What is being asked >> A faithful transcription of all the data is required.
╔══
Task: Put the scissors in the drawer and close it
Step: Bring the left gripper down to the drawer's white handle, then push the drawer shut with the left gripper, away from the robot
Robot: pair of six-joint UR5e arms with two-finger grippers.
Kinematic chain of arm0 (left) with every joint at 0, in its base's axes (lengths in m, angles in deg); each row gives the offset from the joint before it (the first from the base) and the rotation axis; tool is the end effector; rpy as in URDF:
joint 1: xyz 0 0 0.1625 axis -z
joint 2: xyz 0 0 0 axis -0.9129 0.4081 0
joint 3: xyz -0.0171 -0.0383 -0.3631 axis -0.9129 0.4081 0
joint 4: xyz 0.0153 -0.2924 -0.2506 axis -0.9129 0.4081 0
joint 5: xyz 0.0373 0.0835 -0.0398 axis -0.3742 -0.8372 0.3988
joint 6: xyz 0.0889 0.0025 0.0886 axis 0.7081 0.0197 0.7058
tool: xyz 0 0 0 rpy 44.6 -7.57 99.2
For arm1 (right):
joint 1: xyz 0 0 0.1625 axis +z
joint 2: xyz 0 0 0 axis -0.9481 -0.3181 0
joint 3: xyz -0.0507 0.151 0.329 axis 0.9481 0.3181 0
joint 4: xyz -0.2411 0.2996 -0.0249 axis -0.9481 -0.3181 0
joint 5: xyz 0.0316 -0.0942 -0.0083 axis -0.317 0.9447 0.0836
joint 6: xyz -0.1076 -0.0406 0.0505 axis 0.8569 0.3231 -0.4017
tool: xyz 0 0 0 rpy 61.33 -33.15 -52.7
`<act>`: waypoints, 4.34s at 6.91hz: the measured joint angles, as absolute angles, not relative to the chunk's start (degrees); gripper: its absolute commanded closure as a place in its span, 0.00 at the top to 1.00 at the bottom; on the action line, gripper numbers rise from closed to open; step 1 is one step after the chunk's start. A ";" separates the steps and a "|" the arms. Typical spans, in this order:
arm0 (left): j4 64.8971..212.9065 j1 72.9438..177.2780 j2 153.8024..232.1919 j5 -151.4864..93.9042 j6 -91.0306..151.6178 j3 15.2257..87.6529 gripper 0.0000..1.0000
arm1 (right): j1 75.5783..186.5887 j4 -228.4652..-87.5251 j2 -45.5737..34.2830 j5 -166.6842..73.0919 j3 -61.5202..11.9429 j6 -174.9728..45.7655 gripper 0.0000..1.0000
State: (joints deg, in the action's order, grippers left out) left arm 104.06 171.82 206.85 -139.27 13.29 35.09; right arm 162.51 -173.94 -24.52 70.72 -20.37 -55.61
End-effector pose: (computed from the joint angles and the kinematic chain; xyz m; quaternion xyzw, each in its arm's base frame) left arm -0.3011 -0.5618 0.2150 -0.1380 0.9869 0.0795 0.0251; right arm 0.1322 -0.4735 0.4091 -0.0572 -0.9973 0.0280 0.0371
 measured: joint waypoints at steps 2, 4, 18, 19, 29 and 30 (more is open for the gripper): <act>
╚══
Completed exercise >>
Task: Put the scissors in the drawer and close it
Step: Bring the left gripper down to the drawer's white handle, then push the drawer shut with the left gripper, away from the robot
Robot: pair of six-joint UR5e arms with two-finger grippers.
Kinematic chain of arm0 (left) with every joint at 0, in its base's axes (lengths in m, angles in deg); each row gives the offset from the joint before it (the first from the base) and the rotation axis; tool is the end effector; rpy as in URDF:
joint 1: xyz 0 0 0.1625 axis -z
joint 2: xyz 0 0 0 axis -0.9129 0.4081 0
joint 3: xyz -0.0171 -0.0383 -0.3631 axis -0.9129 0.4081 0
joint 4: xyz 0.0153 -0.2924 -0.2506 axis -0.9129 0.4081 0
joint 5: xyz 0.0373 0.0835 -0.0398 axis -0.3742 -0.8372 0.3988
joint 6: xyz 0.0889 0.0025 0.0886 axis 0.7081 0.0197 0.7058
tool: xyz 0 0 0 rpy 44.6 -7.57 99.2
For arm1 (right):
joint 1: xyz 0 0 0.1625 axis +z
joint 2: xyz 0 0 0 axis -0.9481 -0.3181 0
joint 3: xyz -0.0507 0.151 0.329 axis 0.9481 0.3181 0
joint 4: xyz -0.2411 0.2996 -0.0249 axis -0.9481 -0.3181 0
joint 5: xyz 0.0316 -0.0942 -0.0083 axis -0.317 0.9447 0.0836
joint 6: xyz -0.1076 -0.0406 0.0505 axis 0.8569 0.3231 -0.4017
tool: xyz 0 0 0 rpy 61.33 -33.15 -52.7
`<act>`: waypoints, 4.34s at 6.91hz: the measured joint angles, as absolute angles, not relative to the chunk's start (degrees); gripper: its absolute commanded closure as a place in its span, 0.00 at the top to 1.00 at the bottom; on the action line, gripper numbers rise from closed to open; step 1 is one step after the chunk's start. A ";" separates the steps and a "|" the arms. Typical spans, in this order:
arm0 (left): j4 64.8971..212.9065 j1 72.9438..177.2780 j2 153.8024..232.1919 j5 -151.4864..93.9042 j6 -91.0306..151.6178 j3 15.2257..87.6529 gripper 0.0000..1.0000
arm1 (right): j1 75.5783..186.5887 j4 -228.4652..-87.5251 j2 -45.5737..34.2830 j5 -166.6842..73.0919 j3 -61.5202..11.9429 j6 -174.9728..45.7655 gripper 0.0000..1.0000
State: (joints deg, in the action's order, grippers left out) left arm 104.06 171.82 206.85 -139.27 13.29 35.09; right arm 162.51 -173.94 -24.52 70.72 -20.37 -55.61
End-effector pose: (computed from the joint angles and the kinematic chain; xyz m; quaternion xyzw, each in its arm's base frame) left arm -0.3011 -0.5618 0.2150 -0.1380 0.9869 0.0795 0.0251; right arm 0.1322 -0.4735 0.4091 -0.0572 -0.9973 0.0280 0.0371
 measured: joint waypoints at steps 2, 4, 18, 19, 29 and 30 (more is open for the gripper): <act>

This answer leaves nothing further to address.